Hi HN!
I'm stoked to share a project I've been working on called PDF to Podcast. It's a free, open-source tool that automatically converts PDF documents into engaging, informative podcast-style audio content using large language models and text-to-speech tech.
Inspiration:
The idea for this project came from the NotebookLM demo at Google I/O, where they showcased generating audio dialogue from uploaded PDFs and other sources. However, that audio feature hasn't been publicly released yet, and I wanted to challenge myself to build something similar using existing tools and APIs.
How it works:
The user uploads a PDF
The tool extracts the text and feeds it into Google's Gemini Flash language model
Gemini Flash generates a natural, engaging podcast dialogue script based on the key information in the document
This script is then converted to audio using OpenAI's text-to-speech API
The user can listen to the generated "podcast episode" and read along with the transcript
I chose to use Gemini Flash for the language model because it's good at writing high-quality prose while being fast and cheap. We use OpenAI's TTS API to then bring the dialogue to life.
Under the hood, it's built with Python, FastAPI, Gradio for the web UI, and my own library, promptic, for calling the LLM and getting structured output. The code is open-source and available on GitHub.

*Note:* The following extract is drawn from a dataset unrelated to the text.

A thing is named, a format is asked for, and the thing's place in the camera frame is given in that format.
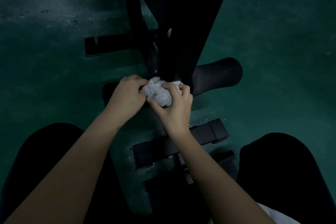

Apart from the tool's practical utility, I'm hoping this project can serve as a helpful example for others looking to build applications on top of large language models. It demonstrates an end-to-end flow from document intake to language model usage to audio output, with a simple web interface on top.
I would love to hear any feedback or ideas from the HN community! I think there's a lot of potential to expand on this concept and make all sorts of written content more accessible and engaging through audio conversion. Let me know what you think :)
It starts like this:
The way this uses different OpenAI TTS voices for the different roles is really neat!